■ Problem to work on: An acceptable answer contains each line of the material, unchanged.
BEGIN Exercise data
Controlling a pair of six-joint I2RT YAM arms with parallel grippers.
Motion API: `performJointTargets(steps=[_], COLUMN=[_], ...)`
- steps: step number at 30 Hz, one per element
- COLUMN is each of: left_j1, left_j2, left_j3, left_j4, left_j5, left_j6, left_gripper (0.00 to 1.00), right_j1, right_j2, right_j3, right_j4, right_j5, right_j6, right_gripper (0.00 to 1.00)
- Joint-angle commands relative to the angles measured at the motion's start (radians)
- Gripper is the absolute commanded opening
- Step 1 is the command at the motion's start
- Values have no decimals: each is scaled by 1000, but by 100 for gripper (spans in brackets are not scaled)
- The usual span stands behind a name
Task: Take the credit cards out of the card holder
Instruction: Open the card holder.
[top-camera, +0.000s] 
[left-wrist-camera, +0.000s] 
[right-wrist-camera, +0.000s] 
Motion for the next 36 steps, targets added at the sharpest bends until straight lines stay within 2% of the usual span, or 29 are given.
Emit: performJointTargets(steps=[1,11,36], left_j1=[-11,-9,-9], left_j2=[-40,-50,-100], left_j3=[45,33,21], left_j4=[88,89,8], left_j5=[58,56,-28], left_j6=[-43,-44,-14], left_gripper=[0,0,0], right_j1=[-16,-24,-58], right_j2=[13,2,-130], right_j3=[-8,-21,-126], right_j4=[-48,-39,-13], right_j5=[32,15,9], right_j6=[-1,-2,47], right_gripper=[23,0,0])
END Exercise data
■ Solution to the problem:
Controlling a pair of six-joint I2RT YAM arms with parallel grippers.
Motion API: `performJointTargets(steps=[_], COLUMN=[_], ...)`
- steps: step number at 30 Hz, one per element
- COLUMN is each of: left_j1, left_j2, left_j3, left_j4, left_j5, left_j6, left_gripper (0.00 to 1.00), right_j1, right_j2, right_j3, right_j4, right_j5, right_j6, right_gripper (0.00 to 1.00)
- Joint-angle commands relative to the angles measured at the motion's start (radians)
- Gripper is the absolute commanded opening
- Step 1 is the command at the motion's start
- Values have no decimals: each is scaled by 1000, but by 100 for gripper (spans in brackets are not scaled)
- The usual span stands behind a name
Task: Take the credit cards out of the card holder
Instruction: Open the card holder.
[top-camera, +0.000s] 
[left-wrist-camera, +0.000s] 
[right-wrist-camera, +0.000s] 
Motion for the next 36 steps, targets added at the sharpest bends until straight lines stay within 2% of the usual span, or 29 are given.
Emit: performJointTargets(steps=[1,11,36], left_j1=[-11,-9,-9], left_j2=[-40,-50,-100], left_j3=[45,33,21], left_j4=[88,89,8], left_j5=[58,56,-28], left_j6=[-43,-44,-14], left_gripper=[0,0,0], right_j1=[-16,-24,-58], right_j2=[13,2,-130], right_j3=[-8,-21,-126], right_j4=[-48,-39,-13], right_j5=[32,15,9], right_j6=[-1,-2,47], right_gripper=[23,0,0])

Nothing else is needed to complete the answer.